> **What this task involves**
Please output the whole listing below exactly as it is.

> **Data block**
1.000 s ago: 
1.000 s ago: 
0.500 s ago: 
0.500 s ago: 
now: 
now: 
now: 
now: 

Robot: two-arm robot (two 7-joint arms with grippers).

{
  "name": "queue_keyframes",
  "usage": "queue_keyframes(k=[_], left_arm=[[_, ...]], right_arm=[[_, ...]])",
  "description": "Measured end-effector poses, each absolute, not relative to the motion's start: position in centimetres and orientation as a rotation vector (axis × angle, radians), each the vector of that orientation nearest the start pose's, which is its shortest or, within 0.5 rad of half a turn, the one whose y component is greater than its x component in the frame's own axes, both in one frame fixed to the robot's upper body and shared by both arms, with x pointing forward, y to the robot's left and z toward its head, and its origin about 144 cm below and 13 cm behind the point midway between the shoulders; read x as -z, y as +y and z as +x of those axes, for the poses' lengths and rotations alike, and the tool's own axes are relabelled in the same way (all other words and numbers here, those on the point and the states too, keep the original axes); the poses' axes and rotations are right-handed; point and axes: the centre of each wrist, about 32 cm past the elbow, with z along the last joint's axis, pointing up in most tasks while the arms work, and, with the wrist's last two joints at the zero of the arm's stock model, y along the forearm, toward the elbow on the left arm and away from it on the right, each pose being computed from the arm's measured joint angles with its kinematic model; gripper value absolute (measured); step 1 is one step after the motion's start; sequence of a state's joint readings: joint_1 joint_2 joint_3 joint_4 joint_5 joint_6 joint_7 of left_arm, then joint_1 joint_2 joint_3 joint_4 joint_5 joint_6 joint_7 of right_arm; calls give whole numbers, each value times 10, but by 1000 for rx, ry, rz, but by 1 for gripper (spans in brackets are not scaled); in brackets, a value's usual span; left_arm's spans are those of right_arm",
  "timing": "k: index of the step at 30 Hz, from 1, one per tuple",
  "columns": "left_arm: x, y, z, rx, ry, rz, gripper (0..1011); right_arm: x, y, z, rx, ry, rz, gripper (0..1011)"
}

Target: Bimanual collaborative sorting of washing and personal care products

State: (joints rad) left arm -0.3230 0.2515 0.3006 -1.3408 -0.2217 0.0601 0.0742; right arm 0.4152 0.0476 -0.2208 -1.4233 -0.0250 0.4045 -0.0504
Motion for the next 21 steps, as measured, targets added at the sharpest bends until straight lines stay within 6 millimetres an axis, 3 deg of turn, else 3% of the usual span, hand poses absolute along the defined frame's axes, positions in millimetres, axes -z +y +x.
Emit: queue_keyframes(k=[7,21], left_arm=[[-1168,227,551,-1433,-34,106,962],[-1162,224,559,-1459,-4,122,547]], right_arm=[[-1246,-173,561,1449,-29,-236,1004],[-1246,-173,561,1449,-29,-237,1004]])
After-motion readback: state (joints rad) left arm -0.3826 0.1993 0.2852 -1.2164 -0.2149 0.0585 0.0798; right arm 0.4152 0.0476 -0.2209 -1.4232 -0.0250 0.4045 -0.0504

> **Result of this task**
1.000 s ago: 
1.000 s ago: 
0.500 s ago: 
0.500 s ago: 
now: 
now: 
now: 
now: 

Robot: two-arm robot (two 7-joint arms with grippers).

{
  "name": "queue_keyframes",
  "usage": "queue_keyframes(k=[_], left_arm=[[_, ...]], right_arm=[[_, ...]])",
  "description": "Measured end-effector poses, each absolute, not relative to the motion's start: position in centimetres and orientation as a rotation vector (axis × angle, radians), each the vector of that orientation nearest the start pose's, which is its shortest or, within 0.5 rad of half a turn, the one whose y component is greater than its x component in the frame's own axes, both in one frame fixed to the robot's upper body and shared by both arms, with x pointing forward, y to the robot's left and z toward its head, and its origin about 144 cm below and 13 cm behind the point midway between the shoulders; read x as -z, y as +y and z as +x of those axes, for the poses' lengths and rotations alike, and the tool's own axes are relabelled in the same way (all other words and numbers here, those on the point and the states too, keep the original axes); the poses' axes and rotations are right-handed; point and axes: the centre of each wrist, about 32 cm past the elbow, with z along the last joint's axis, pointing up in most tasks while the arms work, and, with the wrist's last two joints at the zero of the arm's stock model, y along the forearm, toward the elbow on the left arm and away from it on the right, each pose being computed from the arm's measured joint angles with its kinematic model; gripper value absolute (measured); step 1 is one step after the motion's start; sequence of a state's joint readings: joint_1 joint_2 joint_3 joint_4 joint_5 joint_6 joint_7 of left_arm, then joint_1 joint_2 joint_3 joint_4 joint_5 joint_6 joint_7 of right_arm; calls give whole numbers, each value times 10, but by 1000 for rx, ry, rz, but by 1 for gripper (spans in brackets are not scaled); in brackets, a value's usual span; left_arm's spans are those of right_arm",
  "timing": "k: index of the step at 30 Hz, from 1, one per tuple",
  "columns": "left_arm: x, y, z, rx, ry, rz, gripper (0..1011); right_arm: x, y, z, rx, ry, rz, gripper (0..1011)"
}

Target: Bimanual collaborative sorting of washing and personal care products

State: (joints rad) left arm -0.3230 0.2515 0.3006 -1.3408 -0.2217 0.0601 0.0742; right arm 0.4152 0.0476 -0.2208 -1.4233 -0.0250 0.4045 -0.0504
Motion for the next 21 steps, as measured, targets added at the sharpest bends until straight lines stay within 6 millimetres an axis, 3 deg of turn, else 3% of the usual span, hand poses absolute along the defined frame's axes, positions in millimetres, axes -z +y +x.
Emit: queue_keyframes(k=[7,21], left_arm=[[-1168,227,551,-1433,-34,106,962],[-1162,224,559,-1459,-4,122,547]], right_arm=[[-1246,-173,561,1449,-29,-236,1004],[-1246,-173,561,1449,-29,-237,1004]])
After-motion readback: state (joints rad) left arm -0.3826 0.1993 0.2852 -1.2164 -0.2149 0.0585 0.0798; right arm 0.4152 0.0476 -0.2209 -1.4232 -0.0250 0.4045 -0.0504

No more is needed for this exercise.